This is the first of the guest blog posts that will be happening throughout spring break due to the absence of Fatass. The blog will return to its regular schedule next Monday. First up is Lewie, with a story I've chosen to divide into two parts. Enjoy!
Let me paint a picture for you (for a picture does not come with odors…unless it’s scratch-and-sniff… this picture is not, thankfully).
It was a simpler time, the fall of 2005. Britney had not yet gone coo-coo bananas and pop-punk bands ruled the radio. I, at age 20, had just transferred from my community college to a four-year institution. I would no longer be living at home. I would, for the first time in my life, have a roommate.
My college sent out letters to all roommates about two weeks before the start of the semester so we could call or email each other to try to get to know one another before we were suddenly sleeping in the same cramped quarters every night. A good idea in theory, I suppose. I called up the roomie (let’s call her Heifer) one gorgeous, sunny August afternoon, sitting on the stone wall in my backyard and chatted with her for about an hour. She seemed nice enough – we laughed, we discovered common interests, all seemed well. Unfortunately, that idyllic setting I was in proved to be much like a scene in a movie – everything was too perfect.

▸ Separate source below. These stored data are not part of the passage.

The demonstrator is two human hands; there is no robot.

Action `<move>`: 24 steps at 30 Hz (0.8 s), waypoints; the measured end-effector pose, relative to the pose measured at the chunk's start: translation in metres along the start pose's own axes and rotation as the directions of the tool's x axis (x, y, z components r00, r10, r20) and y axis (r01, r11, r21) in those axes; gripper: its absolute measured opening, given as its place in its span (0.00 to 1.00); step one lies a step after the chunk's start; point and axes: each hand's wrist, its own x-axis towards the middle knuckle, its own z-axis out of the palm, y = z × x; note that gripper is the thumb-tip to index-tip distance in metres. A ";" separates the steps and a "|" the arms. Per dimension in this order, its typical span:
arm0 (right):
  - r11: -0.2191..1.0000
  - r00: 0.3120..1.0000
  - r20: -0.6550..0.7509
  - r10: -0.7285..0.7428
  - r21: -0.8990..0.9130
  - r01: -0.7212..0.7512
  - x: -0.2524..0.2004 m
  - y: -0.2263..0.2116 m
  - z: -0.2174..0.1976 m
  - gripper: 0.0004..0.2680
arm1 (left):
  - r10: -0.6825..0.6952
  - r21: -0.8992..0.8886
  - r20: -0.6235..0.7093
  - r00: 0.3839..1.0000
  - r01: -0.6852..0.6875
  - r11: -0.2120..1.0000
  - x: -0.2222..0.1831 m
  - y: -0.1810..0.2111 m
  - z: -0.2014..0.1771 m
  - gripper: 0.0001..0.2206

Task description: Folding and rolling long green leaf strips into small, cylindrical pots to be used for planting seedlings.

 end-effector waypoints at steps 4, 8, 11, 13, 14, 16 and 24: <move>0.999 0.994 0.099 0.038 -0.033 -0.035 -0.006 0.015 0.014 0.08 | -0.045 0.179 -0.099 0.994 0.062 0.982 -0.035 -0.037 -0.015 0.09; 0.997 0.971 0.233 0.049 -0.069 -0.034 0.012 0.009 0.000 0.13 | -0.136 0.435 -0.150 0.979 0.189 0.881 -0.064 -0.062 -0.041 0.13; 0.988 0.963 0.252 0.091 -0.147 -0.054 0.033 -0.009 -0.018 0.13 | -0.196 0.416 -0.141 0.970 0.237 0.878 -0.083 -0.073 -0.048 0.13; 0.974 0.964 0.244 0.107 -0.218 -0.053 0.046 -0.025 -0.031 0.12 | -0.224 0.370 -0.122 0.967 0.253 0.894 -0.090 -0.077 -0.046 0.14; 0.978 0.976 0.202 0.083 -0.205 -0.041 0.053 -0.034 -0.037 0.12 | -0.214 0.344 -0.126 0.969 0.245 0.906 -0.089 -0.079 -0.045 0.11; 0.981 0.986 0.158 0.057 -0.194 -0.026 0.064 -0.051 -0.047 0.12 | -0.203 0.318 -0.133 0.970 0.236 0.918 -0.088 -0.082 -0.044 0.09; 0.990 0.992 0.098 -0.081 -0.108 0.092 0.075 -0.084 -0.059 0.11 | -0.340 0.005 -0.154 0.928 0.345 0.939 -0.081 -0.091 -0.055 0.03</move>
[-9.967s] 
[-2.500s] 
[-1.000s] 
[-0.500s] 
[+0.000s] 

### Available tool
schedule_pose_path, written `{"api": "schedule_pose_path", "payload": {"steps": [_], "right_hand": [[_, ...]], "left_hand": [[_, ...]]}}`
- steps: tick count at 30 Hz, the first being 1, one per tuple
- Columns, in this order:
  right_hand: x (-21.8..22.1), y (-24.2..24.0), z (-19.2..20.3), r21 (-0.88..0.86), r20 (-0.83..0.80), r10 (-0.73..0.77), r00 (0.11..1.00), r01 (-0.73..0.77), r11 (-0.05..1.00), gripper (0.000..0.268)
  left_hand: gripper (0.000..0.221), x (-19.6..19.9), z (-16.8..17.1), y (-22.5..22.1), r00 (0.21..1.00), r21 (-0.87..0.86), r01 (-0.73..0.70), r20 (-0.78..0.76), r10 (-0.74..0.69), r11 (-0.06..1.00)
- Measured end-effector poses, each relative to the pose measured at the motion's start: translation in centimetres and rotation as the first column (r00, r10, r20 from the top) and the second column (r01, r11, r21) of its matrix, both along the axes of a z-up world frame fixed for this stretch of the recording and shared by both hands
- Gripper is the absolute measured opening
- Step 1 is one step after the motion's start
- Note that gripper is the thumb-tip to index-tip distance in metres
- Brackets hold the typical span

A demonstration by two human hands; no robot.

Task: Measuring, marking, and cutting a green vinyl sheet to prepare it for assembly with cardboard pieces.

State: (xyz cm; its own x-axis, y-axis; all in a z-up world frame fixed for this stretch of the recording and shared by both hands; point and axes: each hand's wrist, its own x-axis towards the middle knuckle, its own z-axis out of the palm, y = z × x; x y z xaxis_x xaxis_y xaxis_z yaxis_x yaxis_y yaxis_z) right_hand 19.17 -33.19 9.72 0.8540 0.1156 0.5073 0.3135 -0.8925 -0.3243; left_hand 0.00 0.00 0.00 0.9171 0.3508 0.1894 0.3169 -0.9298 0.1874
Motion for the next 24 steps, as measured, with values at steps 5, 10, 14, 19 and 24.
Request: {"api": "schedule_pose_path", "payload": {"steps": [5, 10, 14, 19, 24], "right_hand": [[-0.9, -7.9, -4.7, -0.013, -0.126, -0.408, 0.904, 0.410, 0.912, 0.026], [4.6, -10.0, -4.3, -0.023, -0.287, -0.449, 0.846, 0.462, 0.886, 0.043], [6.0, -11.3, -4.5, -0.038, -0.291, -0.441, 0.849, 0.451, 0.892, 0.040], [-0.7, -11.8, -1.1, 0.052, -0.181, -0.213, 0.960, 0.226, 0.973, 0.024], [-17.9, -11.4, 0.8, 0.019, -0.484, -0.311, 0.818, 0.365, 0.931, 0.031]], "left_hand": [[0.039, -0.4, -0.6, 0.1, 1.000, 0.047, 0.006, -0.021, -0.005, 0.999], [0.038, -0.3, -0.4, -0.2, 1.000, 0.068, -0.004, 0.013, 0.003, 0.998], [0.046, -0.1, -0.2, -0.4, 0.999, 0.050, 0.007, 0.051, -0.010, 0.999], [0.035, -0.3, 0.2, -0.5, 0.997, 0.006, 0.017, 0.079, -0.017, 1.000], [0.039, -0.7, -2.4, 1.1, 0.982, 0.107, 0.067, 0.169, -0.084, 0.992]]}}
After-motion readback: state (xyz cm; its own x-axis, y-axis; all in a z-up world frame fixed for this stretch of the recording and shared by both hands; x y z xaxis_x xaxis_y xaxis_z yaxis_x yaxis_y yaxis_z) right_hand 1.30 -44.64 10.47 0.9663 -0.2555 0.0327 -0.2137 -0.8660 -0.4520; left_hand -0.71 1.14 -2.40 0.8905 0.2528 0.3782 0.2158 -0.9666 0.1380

Move in day: I’m with my parents, she’s with her entire extended family. Okay, whatever. They linger a bit longer than they should in the room, but my parents linger a little too long on campus but I suppose that’s what family does. We lived in a townhouse, so we had 1.5 bathrooms and a kitchen and a living room and everything, so of course we needed some additional things we didn’t bring with us. Heifer and I took a road trip to Walmart. Everything seemed to be starting off well.
I managed to find a boyfriend within a week of classes, which, even though he turned out to be the Douchebag of the Decade, was ultimately a good thing for me, because if I hadn’t spent so much time at his place I might have stabbed Heifer. It started innocently enough with her – she would nap all day and then stay up all night. I got used to the light from her computer screen … but once she started having long, schmaltzy phone conversations with her boyfriend at the other end of the state starting at 1 a.m. and listening to dance music sans headphones, I started to become irked. I like it dark and quiet when I sleep, as I’m sure many people do.
Not a month into the semester, she apparently falls gravely ill and asks me to take her to the hospital, since I have a car and she does not. She looks like she’s in pretty severe pain, so I take her and wait in the emergency room lounge for four hours for her. She finally comes out, sobbing. She has a disease that rhymes with Burpee’s but she has no idea how she got it, since she definitely would never cheat on her boyfriend. I am now afraid to touch anything in our room.
This is where things start to fall apart, a mere three weeks into our cohabitation. I have a mini-fridge under my bed I brought from home – she apparently thinks it’s a shared item and not only puts her food in it but also eats my food, without asking. Because I spend so little time in the room, between classes, work and time with Regrettable Boyfriend, she starts to spread her stuff onto my furniture – meaning books on my desk, clothes on my bed; she even used my laptop once because she was too lazy to sit in her chair and use her desktop. I confront her on this stuff and her reply was “Well, you’re not here so it’s like it’s just my room.” No. No, that’s not how it works. I’m still paying for this room. That is my computer, my comforter on that bed and my goddamn fridge.
October comes. Yes, it’s only been a month. There is a hint of an odor in our room. I’m guessing it’s from her Chinese leftovers in my fridge and the laundry she never washes. And, despite the fact that our bedroom is right next to the full bathroom, I’ve never once seen her shower. A quick poll reveals no one else in the house has witnessed this either. We have a house meeting to talk about cleaning, since the rest of us sweep, mop, wash dishes, etc., and the reason Heifer can’t help? “I don’t know how.” This does not surprise me.
At this point, if I remember correctly, she has pretty much given up on going to classes altogether. She literally sleeps all day and is up all night, eating, talking, typing, being a waste of space. Again, most of the time I am not there but when I am, Jesus, I wish I could get a little decency out of her. By the end of October, still not a single report of a shower.
Heifer asked to “borrow” a pair of my black underwear for her Halloween costume, which was a fat, smelly pirate hooker (I added the “fat,” “smelly,” and “hooker” to that description). When she asked when she should return them I said, “No, it’s cool, you keep them.” Erpes-hay!